Das hinderte die Demonstranten aber nicht, bei einer weiteren Straßensperre beim Belvedere durchbrechen zu wollen. Dazu wurden Seile mit Karabinern verwendet, mit denen die Sperren aus der Verankerung gehoben wurden. Es wurden auch wieder Bierdosen geworfen. Die Polizei setzte daraufhin erneut Pfefferspray ein. Gegen 16.00 Uhr hatte sich die Lage dann vorerst beruhigt - viele Teilnehmer verließen die Kundgebung.
Vorfall bei Gegendemo
Am späten Nachmittag löste sich die Demo nach und nach auf. Zwischenfälle gab es laut Polizei nicht. Allerdings fanden vereinzelt Gruppen wieder zusammen, die die Exekutive aber erfolgreich auflösen konnte. Zumindest zu einem Vorfall kam es auch im Rahmen der Gegenkundgebung: Dort gerieten Demonstranten mit anderen Personen - möglicherweise auch Passanten - aneinander, es gab einen Verletzten. Und auch eine Gruppe Gegendemonstranten hatte sich erneut versammelt, laut Polizei sei es zu Identitätsfeststellungen gekommen.
Eine endgültige Bilanz des Polizeieinsatzes dürfte es erst am Abend geben. Der Einsatz sei jedenfalls erfolgreich gewesen, hieß es: Man habe die Sperren aufrechterhalten und ein Zusammentreffen von Demonstranten und Gegendemonstranten verhindern können. Auch die Autobahnauffahrt sei gesichert worden.
Fazit der Polizei
Die Landespolizeidirektion Wien resümierte die Demo mit den folgenden Zahlen: 22 Versammlungen wurden am heutigen Samstag angezeigt, sieben davon im Vorfeld untersagt. Aufgrund der Corona-Maßnahmenverordnung kam es zu einigen hundert Verwaltungsstrafanzeigen. Insgesamt 15 Personen wurden festgenommen, zehn davon wegen strafrechtlicher Delikte. Drei Polizisten wurden im Rahmen des Einsatzes verletzt.

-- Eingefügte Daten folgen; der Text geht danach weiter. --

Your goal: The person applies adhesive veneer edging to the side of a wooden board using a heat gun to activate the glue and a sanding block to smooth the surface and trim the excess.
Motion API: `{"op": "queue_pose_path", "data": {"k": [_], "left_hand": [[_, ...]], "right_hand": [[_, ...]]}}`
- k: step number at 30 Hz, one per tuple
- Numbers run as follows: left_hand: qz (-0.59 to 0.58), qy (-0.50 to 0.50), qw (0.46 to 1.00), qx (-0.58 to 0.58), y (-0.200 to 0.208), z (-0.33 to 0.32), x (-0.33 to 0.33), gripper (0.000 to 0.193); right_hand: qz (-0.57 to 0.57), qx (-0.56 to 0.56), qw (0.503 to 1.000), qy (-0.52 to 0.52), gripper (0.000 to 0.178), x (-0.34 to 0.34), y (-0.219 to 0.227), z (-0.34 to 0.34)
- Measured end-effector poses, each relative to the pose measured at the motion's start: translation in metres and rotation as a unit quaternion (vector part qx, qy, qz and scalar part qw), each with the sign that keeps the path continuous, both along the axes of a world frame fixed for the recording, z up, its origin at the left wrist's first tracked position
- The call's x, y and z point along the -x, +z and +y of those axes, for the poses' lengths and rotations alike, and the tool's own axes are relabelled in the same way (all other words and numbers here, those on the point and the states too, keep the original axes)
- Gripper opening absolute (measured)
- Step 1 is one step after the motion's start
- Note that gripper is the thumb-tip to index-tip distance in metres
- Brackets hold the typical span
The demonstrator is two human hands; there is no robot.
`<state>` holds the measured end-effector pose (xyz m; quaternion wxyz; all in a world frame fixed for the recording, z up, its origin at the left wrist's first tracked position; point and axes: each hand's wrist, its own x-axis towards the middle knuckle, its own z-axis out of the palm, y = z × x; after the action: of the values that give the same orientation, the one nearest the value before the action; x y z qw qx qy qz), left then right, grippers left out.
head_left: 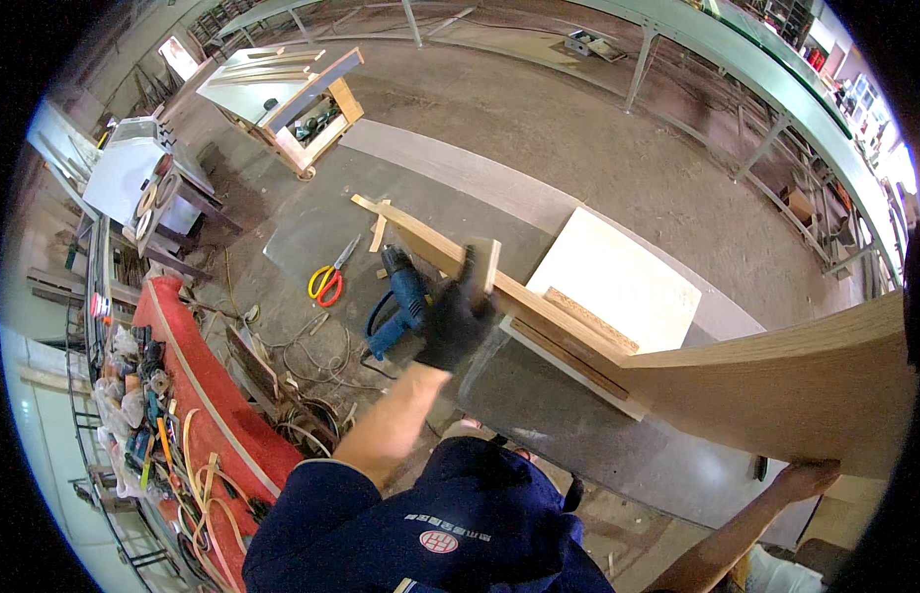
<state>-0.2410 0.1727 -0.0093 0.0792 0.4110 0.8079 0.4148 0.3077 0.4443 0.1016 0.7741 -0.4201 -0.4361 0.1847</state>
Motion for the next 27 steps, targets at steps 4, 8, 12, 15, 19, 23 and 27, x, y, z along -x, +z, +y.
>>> {"op": "queue_pose_path", "data": {"k": [4,8,12,15,19,23,27], "left_hand": [[-0.019,-0.109,0.993,0.041,-0.008,0.035,-0.123,0.085],[-0.012,-0.174,0.975,0.137,0.007,0.051,-0.161,0.088],[0.026,-0.051,0.996,0.064,-0.001,0.035,-0.104,0.083],[-0.013,-0.036,0.996,0.078,0.012,0.036,-0.113,0.084],[0.021,-0.11,0.987,0.116,0.012,0.053,-0.176,0.087],[0.016,-0.106,0.983,0.148,0.021,0.048,-0.151,0.089],[0.003,-0.079,0.988,0.13,0.027,0.045,-0.125,0.091]], "right_hand": [[-0.002,0.019,0.999,0.041,0.044,0.0,-0.002,0.002],[-0.041,-0.002,0.999,0.036,0.052,0.007,-0.002,0.003],[-0.177,-0.033,0.984,-0.02,0.058,-0.029,-0.01,0.005],[-0.037,0.01,0.999,0.024,0.064,-0.005,-0.002,0.003],[-0.044,-0.002,0.999,0.016,0.057,0.014,0.001,-0.002],[-0.078,0.016,0.997,-0.001,0.042,0.0,-0.002,-0.004],[-0.081,0.029,0.996,-0.033,0.036,0.021,0.012,-0.013]]}}
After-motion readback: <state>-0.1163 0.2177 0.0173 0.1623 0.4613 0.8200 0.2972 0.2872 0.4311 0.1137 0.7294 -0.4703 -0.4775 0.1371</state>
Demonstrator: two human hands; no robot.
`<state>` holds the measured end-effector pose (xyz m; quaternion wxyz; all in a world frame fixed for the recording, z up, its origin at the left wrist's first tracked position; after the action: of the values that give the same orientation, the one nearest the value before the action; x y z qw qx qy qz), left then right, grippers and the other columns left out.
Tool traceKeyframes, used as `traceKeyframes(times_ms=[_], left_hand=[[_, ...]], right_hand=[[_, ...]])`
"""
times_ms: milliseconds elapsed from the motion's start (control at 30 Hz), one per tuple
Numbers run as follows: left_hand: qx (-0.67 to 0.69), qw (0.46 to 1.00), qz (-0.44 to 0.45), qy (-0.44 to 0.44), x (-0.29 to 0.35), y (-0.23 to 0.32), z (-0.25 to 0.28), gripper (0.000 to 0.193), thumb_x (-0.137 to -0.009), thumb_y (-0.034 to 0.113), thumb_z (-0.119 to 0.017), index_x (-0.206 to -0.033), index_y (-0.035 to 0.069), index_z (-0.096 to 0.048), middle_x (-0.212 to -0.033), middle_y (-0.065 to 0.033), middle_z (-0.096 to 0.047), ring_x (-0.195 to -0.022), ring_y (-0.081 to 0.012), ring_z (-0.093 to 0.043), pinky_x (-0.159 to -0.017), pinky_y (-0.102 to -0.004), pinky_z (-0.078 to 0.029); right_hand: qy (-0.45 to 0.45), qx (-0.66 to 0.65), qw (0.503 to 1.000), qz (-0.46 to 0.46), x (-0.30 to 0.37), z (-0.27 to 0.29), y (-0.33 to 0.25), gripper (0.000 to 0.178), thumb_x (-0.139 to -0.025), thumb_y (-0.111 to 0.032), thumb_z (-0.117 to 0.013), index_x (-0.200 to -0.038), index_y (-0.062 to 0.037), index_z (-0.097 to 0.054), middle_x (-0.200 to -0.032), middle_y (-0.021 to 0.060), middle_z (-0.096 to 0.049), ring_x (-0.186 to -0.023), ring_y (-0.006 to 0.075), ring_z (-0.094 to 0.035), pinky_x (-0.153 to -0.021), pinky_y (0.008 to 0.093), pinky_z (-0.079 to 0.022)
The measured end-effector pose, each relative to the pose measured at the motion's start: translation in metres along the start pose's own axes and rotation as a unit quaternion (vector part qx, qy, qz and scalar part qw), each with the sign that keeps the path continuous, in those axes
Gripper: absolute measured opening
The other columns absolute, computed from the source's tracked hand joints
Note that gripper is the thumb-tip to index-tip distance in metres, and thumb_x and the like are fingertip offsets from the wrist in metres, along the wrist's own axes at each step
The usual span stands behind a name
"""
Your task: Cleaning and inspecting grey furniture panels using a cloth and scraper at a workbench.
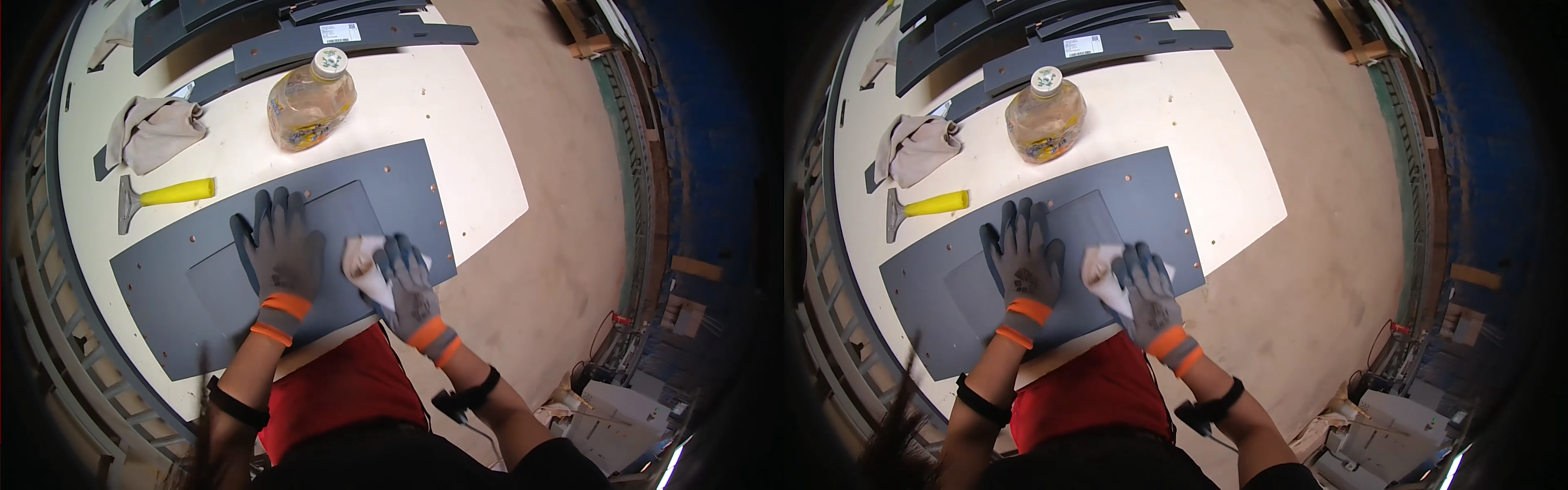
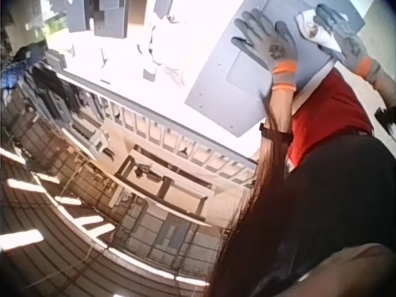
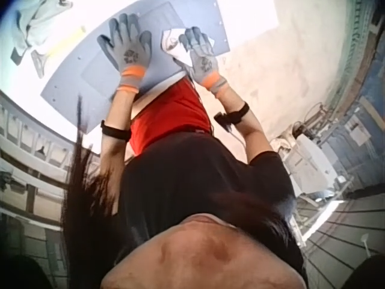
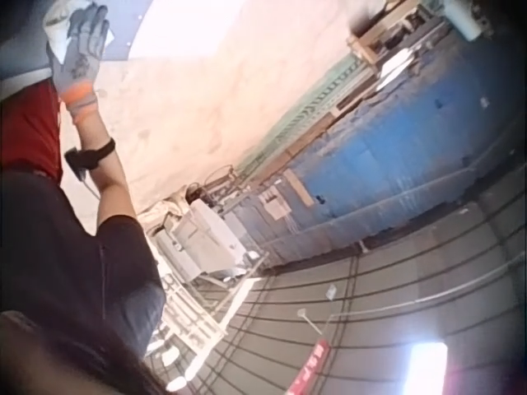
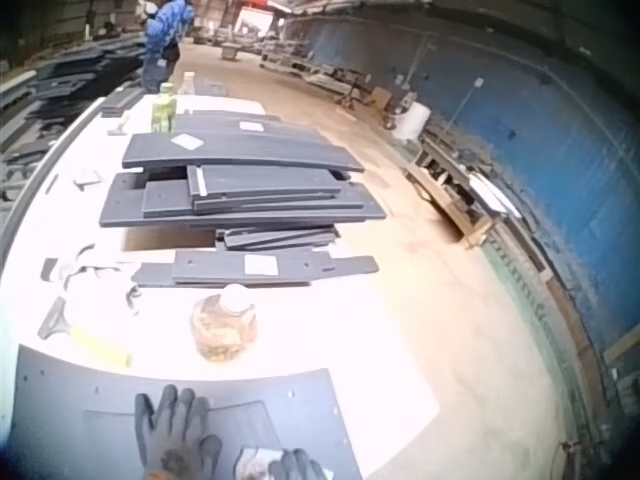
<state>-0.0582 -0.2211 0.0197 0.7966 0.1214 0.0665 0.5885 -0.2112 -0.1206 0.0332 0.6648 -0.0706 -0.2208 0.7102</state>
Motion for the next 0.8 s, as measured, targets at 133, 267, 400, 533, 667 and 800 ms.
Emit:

Die ÖVP charakterisierte die Demonstration in einer Aussendung als "Zusammentreffen von amtsbekannten Rechtsextremen, wirren Verschwörungstheoretikern, berüchtigten Corona-Leugnern und folgsamen Kickl-Sympathisanten", die "in zahlreichen tätlichen Angriffen" gegenüber der Polizei gegipfelt habe. ÖVP-Sicherheitssprecher Karl Mahrer wertete die Teilnahme prominenter FPÖ-Politiker als Beleg dafür, "welch demokratie- und rechtsstaatsgefährdende Entwicklung die FPÖ unter Herbert Kickl eingeschlagen hat".